Which of the lines below holds the string "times"? Copy every line that does.
>>
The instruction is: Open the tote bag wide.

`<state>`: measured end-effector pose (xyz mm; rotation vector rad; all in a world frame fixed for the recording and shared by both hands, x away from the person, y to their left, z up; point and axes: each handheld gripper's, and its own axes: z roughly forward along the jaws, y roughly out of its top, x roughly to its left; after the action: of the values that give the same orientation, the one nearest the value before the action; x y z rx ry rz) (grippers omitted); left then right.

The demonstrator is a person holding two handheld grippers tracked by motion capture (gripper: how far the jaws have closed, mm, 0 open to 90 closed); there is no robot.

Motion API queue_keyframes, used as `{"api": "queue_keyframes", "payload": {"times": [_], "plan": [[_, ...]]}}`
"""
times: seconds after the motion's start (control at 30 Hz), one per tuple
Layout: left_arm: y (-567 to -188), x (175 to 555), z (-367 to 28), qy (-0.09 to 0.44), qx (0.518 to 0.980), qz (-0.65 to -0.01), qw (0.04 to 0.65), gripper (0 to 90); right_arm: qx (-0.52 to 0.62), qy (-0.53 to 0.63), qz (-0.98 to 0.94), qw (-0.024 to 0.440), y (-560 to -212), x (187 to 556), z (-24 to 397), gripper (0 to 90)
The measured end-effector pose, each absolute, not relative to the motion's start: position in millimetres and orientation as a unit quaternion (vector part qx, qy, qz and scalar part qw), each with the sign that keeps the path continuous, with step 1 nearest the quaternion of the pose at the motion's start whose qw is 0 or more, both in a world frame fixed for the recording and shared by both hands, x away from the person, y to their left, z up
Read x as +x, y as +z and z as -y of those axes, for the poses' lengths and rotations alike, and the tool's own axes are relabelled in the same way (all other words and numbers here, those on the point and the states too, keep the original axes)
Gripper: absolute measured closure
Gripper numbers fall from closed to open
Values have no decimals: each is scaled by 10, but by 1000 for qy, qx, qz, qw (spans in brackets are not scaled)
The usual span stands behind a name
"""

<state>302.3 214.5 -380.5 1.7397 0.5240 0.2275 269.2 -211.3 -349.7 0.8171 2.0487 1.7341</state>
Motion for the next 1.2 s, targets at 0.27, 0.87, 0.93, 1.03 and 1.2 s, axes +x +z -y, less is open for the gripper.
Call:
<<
Exercise answer
Motion API queue_keyframes, used as `{"api": "queue_keyframes", "payload": {"times": [_], "plan": [[_, ...]]}}`
times: seconds after the motion's start (control at 30 Hz), one per tuple

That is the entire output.